Integrated mountain rescue centers remain limited to paper

Published On: July 16, 2018 07:30 AM NPT By: Arpana Ale Magar

KATHMANDU, July 16:The government’s plan to set up integrated rescue centers in Everest and Annapurna regions remains limited only to paper. 

 In the budget speech for Fiscal Year 2016/17, the government had announced plan to establish integrated rescue center in both the regions where trekkers need immediate rescue and medical service in case of health-related problems. But the work to set up such centers has not been started yet. No budget was allocated for the purpose, according to officials of Department of Tourism (DoT).

“Certainly the budget for FY2016/17 had mentioned about integrated rescue center in the Everest and Annapurna regions. But we have not received any budget on this title on that fiscal year,” said Meera Acharya, information officer of DoT. 

According to Acharya, although budget for GPS and mobile information system were allocated on that fiscal year, work for mobile information system has also not been started yet. 

Meanwhile, as the government plan remains only in paper, there have been reports that private hospitals and service providers have colluded for fake rescue of high altitude trekkers to steal money from insurance companies.

Failing to get any budget from the Finance Ministry, the DoT partnered with a private company to set up health posts for immediate response to the trekkers in both regions as well as Gosaikunda area. The department has provided Rs 3 million to Himalayan Rescue Association (HRA) for the purpose. Through the initiative, the department is able to provide only minor treatment on site. Rescued trekkers have no other choice than flying to Kathmandu in case of major health problems. 

 “We are now working with HRA for setting up health posts to provide immediate health services,” Danduraj Ghimire, director general of DoT said. “Our major concern is trekker’s health and we are working on it.”
After the government announced to establish integrated rescue centers, the DoT had consulted with HRA for the establishment and operation of such rescue centers. 

So after the government did not get any institution or local support to look after the rescue center they dropped the project, said. 
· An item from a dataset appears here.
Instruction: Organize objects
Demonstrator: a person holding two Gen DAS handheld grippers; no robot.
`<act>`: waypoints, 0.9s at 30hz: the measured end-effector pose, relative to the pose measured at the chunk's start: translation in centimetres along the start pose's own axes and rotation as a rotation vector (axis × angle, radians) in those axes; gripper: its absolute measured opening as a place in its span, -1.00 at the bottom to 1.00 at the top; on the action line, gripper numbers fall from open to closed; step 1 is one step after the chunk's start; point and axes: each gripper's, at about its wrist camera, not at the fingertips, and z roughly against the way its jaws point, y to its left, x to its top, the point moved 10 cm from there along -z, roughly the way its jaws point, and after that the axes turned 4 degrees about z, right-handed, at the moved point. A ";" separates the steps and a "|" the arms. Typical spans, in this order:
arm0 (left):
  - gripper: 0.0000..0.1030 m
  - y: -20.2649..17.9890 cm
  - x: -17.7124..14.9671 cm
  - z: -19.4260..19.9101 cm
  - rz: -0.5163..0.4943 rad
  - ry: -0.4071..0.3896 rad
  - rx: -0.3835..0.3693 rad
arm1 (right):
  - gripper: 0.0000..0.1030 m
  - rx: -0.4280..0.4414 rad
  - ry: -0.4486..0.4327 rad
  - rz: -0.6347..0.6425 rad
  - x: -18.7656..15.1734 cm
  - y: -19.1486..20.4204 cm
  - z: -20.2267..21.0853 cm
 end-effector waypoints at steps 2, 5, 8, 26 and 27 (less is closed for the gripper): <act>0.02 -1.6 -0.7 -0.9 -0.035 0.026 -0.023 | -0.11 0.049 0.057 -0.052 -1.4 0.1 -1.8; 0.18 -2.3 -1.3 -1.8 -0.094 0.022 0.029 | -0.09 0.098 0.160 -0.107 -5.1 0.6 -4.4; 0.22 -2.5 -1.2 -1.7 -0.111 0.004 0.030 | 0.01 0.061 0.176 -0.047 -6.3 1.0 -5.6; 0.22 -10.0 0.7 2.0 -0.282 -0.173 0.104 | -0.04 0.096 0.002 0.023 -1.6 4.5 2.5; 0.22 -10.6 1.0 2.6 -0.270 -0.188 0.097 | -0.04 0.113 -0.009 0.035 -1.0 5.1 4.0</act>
“The DoT had approached us for cooperation on the rescue center, but even our buildings were affected by the 2015 earthquake. We were in rush then to renovate those health posts,” said Shreeram Khatri, account officer of HRA. “At that time, we were not in a condition to support the government.” 

The government then decided to support HRA on providing immediate health service as well as upgrading the HRA’s existing services, according to Khatri. 

Currently, the DoT is providing financial support to the health posts established at Manang, Pheriche, Everest Base Camp, and Gosaikunda. The health posts in Manang and Pheriche operate only for six months, while the health post at Everest Base Camp provides service in April and May. The HRA has been providing weeklong health service at Gosaikunda every year on the occasion of the Nepali festival of Janai Purnima.